Retrieval
Retrieval is the core of RAG — finding the most relevant chunks from your knowledge base to include in the LLM prompt. Airbeeps supports multiple retrieval strategies.
Retrieval modes
Dense vector search (default)
Uses embedding similarity to find semantically related chunks:
- Embed the user query with the same model used for documents
- Find nearest neighbors in vector space
- Return top-k chunks above the similarity threshold
Query: "How do I reset my password?"
↓ embed
[0.12, -0.34, 0.56, ...]
↓ nearest neighbors
Chunk A (score: 0.89)
Chunk B (score: 0.85)
Chunk C (score: 0.72)MMR (Maximal Marginal Relevance)

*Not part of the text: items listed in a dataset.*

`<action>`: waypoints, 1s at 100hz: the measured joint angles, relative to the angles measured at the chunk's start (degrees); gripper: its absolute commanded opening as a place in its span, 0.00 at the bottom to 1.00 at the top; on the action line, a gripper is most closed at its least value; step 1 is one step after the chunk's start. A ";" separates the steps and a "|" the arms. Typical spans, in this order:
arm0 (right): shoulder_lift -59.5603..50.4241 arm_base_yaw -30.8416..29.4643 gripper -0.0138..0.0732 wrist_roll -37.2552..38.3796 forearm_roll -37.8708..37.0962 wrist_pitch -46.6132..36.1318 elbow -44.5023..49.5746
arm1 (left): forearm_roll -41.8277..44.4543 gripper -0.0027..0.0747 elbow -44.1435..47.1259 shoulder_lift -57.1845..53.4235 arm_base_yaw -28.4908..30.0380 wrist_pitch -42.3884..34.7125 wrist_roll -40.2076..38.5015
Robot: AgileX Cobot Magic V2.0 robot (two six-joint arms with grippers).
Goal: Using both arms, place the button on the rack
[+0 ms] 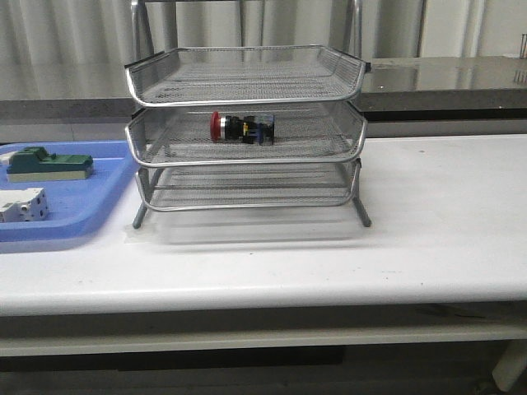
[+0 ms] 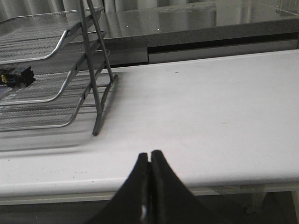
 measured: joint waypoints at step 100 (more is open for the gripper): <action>0.00 0.00 0.08 0.00 0.00 0.00 0.00 | 0.00 0.04 0.00 0.00 0.00 -0.60 0.00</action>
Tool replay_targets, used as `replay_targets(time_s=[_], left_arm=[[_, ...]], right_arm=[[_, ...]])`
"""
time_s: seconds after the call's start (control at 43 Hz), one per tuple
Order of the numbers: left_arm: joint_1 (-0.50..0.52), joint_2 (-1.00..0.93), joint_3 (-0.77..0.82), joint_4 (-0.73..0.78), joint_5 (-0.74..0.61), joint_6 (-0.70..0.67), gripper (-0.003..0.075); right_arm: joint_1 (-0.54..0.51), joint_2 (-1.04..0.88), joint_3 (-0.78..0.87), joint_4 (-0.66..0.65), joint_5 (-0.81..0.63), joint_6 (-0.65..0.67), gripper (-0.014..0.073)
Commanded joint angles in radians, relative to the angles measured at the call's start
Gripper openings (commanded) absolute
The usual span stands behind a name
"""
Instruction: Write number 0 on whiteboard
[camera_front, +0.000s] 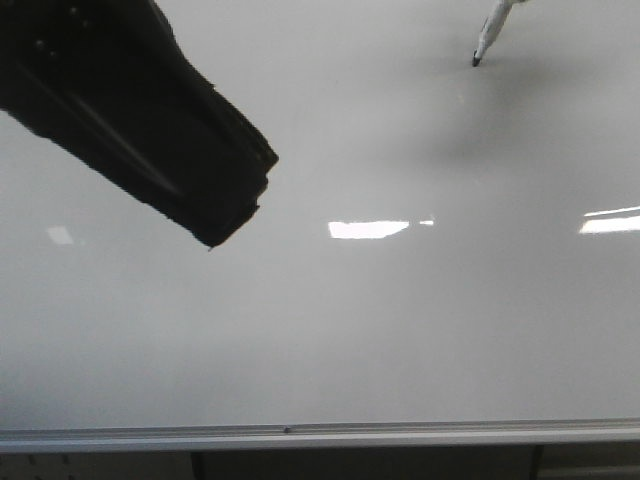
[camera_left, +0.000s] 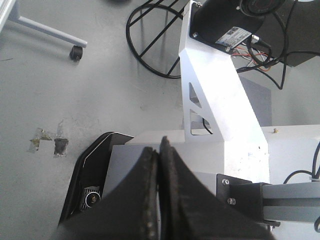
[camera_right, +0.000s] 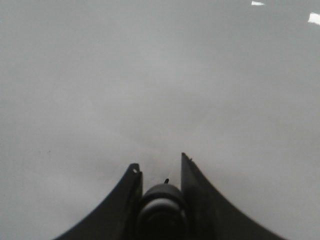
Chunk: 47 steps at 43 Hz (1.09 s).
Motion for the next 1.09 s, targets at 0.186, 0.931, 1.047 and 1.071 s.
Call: replay_targets(time_s=[0.186, 0.931, 1.047, 1.071], left_arm=[[-0.004, -0.033, -0.029, -0.058, 0.037, 0.002, -0.002], [-0.004, -0.033, -0.029, -0.058, 0.017, 0.002, -0.002], [-0.004, -0.033, -0.029, -0.058, 0.017, 0.002, -0.002], [-0.004, -0.033, -0.029, -0.058, 0.017, 0.002, -0.002]], right_arm=[[-0.007, -0.026, -0.032, -0.04, -0.016, -0.006, -0.006], [-0.015, 0.001, -0.031, -0.173, 0.004, 0.013, -0.006], [-0.039, 0.001, -0.031, -0.173, 0.004, 0.013, -0.006], [-0.044, 0.001, -0.031, -0.173, 0.003, 0.013, -0.006]])
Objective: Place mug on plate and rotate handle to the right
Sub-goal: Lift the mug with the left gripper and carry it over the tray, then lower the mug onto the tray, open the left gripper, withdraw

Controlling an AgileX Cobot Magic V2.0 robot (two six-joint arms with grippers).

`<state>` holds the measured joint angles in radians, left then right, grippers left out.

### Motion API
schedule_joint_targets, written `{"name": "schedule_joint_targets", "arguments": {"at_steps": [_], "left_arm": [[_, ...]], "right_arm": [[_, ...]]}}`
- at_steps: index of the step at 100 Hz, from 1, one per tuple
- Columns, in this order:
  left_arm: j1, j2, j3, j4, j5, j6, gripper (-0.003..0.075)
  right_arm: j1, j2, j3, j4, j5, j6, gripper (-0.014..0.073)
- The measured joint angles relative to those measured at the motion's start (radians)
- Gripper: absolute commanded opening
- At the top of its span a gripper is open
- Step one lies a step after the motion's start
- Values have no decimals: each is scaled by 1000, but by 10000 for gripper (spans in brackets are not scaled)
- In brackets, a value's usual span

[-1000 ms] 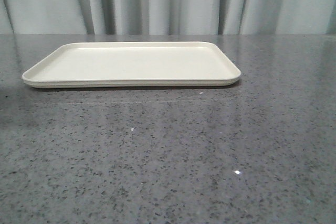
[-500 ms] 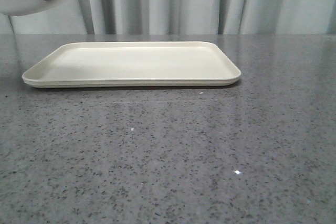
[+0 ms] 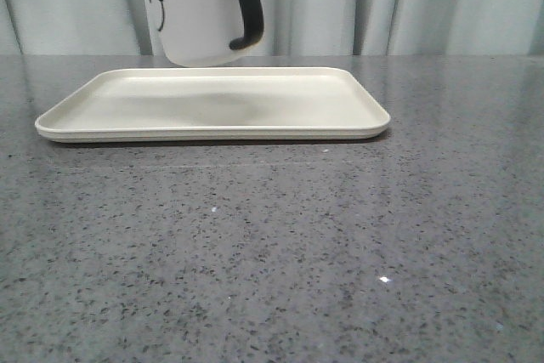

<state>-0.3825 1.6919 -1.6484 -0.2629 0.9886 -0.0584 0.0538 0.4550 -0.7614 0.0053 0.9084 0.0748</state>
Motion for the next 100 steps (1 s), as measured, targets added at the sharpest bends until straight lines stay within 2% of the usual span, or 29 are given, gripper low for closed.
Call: {"name": "schedule_joint_targets", "arguments": {"at_steps": [54,100], "left_arm": [[-35,139,-43,56,21,-33,-20],[-35,150,-48,58,22,-37,-20]], "right_arm": [[0,0,0,0,0,0,530],[0,0,0,-5,-18,0,530]]}}
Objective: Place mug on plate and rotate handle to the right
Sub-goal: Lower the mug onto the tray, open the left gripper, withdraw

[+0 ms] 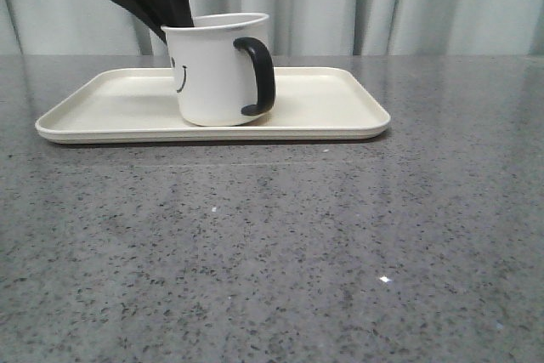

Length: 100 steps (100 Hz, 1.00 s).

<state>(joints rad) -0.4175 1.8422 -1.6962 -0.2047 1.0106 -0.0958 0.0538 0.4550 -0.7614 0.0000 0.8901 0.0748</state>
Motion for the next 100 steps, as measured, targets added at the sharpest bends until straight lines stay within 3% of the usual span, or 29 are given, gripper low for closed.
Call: {"name": "schedule_joint_targets", "arguments": {"at_steps": [14,24,50,60,100], "left_arm": [[0,0,0,0,0,11,-15],[0,0,0,-2,2,29,38],[0,0,0,-4,9,43,362],[0,0,0,-4,15,45,438],[0,-29,0,-18,15,45,442]], "right_arm": [[0,0,0,0,-2,0,530],[0,0,0,0,-2,0,530],[0,0,0,0,-2,0,530],[0,0,0,0,-2,0,530],[0,0,0,0,-2,0,530]]}}
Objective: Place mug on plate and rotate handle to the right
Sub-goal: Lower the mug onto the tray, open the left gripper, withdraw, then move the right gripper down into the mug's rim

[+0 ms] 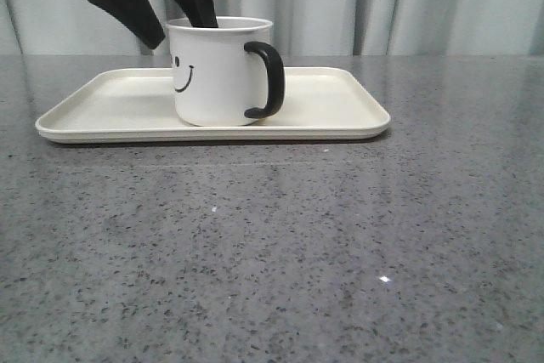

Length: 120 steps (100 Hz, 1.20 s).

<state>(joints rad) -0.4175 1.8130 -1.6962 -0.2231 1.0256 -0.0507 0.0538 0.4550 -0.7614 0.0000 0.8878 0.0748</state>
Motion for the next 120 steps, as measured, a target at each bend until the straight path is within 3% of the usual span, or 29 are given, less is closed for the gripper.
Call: {"name": "schedule_joint_targets", "arguments": {"at_steps": [46,95,120], "left_arm": [[12,-307,92,111,-18,0,442],[295,-801,587,128,-89,15,442],[330,-1051,840,128,-125,23,442]], "right_arm": [[0,0,0,0,0,0,530],[0,0,0,0,0,0,530],[0,0,0,0,0,0,530]]}}
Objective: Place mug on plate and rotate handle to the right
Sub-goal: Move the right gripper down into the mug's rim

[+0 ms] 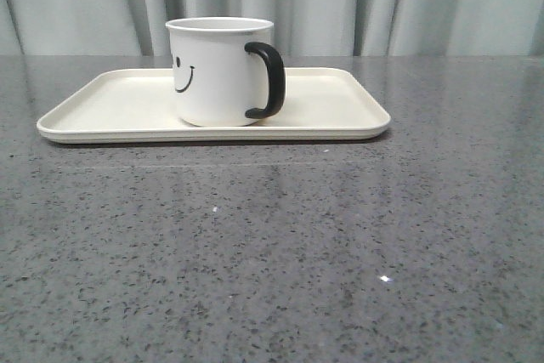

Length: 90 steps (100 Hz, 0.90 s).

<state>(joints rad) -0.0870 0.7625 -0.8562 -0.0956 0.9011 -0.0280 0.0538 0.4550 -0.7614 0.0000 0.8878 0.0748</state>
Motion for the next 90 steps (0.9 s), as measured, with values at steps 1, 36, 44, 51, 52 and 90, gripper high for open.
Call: {"name": "schedule_joint_targets", "arguments": {"at_steps": [1,36,44,51,52,90], "left_arm": [[0,-6,7,0,0,0,442],[0,-205,176,0,-2,2,442],[0,-209,176,0,-2,2,441],[0,-209,176,0,-2,2,442],[0,-209,176,0,-2,2,442],[0,-209,179,0,-2,2,442]], "right_arm": [[0,0,0,0,0,0,530],[0,2,0,29,-27,-3,530],[4,15,0,89,-35,-60,530],[14,43,-4,158,-35,-142,530],[17,47,-7,167,-33,-151,530],[129,423,-221,470,-31,-418,530]]}}
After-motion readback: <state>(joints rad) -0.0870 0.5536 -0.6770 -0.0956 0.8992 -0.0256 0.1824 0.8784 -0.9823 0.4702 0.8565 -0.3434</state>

Balances relevance with diversity. Useful when top results are too similar:
search_type="mmr"
mmr_lambda=0.5 # 0 = full diversity, 1 = full relevance
fetch_k=15 # Candidates to consider
k=5 # Final resultsTIP
Use MMR when your knowledge base has many similar documents and you want broader coverage.
Advanced retrieval features
Multi-query expansion
Generate alternative phrasings of the user query to improve recall:
multi_query=True
multi_query_count=3Airbeeps uses deterministic query rewriting (no LLM call):
- Original query
- Simplified version (punctuation removed)
- Sentence fragments (if query is complex)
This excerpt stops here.